Patterns of news consumption also show the increasing structural impact of digital channels on information behavior. According to the Reuters Institute Digital News Report 2026, 60% of Germans between the ages of 18 and 24 usually obtain their news from social media platforms, while 17% rely exclusively on them as their primary source. In comparison, 36% of people across all age groups use social media to access news content. The audience share of print media, radio, and traditional television continues to decline, particularly among younger users, reflecting an ongoing structural shift in media consumption. Younger respondents also exhibited lower levels of trust in news sources, alongside a general concern about distinguishing fact from fiction in digital environments. Even though they are used by only a small percentage of the population, AI chatbots are being adopted more frequently for tasks such as content summarization.
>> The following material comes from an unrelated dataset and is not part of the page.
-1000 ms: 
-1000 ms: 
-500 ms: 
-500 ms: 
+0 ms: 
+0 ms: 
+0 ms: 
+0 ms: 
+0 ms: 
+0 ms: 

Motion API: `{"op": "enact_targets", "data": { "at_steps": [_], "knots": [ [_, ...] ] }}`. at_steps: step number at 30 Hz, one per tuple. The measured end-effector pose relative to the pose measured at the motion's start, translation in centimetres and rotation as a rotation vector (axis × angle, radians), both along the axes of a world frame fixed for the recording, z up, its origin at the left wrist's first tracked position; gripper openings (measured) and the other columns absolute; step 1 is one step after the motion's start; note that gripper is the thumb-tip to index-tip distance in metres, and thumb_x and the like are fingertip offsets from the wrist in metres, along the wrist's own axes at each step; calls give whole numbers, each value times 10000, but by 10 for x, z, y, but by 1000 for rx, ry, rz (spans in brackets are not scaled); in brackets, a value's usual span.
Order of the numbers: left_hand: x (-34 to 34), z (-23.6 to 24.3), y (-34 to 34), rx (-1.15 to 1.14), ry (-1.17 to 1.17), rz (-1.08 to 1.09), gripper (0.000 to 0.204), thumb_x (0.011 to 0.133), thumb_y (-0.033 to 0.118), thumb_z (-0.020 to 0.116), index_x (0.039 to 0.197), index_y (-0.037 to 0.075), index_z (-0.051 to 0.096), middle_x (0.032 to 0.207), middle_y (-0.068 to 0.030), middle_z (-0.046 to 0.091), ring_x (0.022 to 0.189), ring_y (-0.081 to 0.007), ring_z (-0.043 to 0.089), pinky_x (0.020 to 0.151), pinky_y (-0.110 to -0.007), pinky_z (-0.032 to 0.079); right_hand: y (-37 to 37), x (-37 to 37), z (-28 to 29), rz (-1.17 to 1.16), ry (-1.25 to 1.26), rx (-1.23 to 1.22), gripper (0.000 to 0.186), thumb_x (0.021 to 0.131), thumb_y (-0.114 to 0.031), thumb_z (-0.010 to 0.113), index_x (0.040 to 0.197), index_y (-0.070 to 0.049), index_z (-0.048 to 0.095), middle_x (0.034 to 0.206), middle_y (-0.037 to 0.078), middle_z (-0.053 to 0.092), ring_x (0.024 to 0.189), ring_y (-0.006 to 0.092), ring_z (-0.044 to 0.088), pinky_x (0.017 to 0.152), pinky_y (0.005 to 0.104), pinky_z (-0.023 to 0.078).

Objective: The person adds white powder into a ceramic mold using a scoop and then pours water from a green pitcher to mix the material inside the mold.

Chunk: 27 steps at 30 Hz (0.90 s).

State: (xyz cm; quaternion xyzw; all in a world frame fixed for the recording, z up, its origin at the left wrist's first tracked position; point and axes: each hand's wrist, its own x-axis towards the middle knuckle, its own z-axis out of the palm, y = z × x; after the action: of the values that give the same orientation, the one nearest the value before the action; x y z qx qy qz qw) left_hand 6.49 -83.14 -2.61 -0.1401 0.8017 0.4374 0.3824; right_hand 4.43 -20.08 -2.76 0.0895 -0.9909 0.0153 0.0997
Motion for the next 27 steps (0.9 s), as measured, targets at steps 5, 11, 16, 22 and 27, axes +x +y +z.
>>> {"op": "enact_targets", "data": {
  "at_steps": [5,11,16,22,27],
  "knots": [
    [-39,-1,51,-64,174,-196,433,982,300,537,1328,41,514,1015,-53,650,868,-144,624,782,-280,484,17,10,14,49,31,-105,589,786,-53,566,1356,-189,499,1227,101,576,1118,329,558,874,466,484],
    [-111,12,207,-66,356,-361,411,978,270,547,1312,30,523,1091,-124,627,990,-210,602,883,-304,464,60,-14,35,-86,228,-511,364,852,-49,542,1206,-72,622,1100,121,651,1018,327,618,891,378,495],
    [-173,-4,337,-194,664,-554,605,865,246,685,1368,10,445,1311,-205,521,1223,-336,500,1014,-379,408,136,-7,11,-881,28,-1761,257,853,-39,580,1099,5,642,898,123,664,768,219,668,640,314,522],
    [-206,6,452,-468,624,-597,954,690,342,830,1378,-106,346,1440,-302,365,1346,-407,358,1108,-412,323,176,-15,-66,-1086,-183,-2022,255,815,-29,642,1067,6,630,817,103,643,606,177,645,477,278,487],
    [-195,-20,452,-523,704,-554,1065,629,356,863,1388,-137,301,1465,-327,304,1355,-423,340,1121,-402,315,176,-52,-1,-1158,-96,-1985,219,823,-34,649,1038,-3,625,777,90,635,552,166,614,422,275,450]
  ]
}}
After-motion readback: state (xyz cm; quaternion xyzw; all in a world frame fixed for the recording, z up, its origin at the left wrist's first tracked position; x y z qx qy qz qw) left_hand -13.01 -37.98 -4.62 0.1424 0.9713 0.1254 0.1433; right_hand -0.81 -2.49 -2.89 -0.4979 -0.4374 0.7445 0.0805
AI assistants like Siri and Alexa, according to Alfred Benedikt Brendel, are reshaping patterns of human behavior in subtle but measurable ways. Based on recent findings, he noted that when errors occur, users often verbally insult these systems, responding as if the assistants were human while simultaneously feeling fewer social constraints because of their non-human status. Similar incidents have also been reported in workplace environments, where employees deliberately impede robots—a practice that researchers describe as “robomobbing”—thereby illustrating emerging dynamics between human actors and automated systems in professional contexts.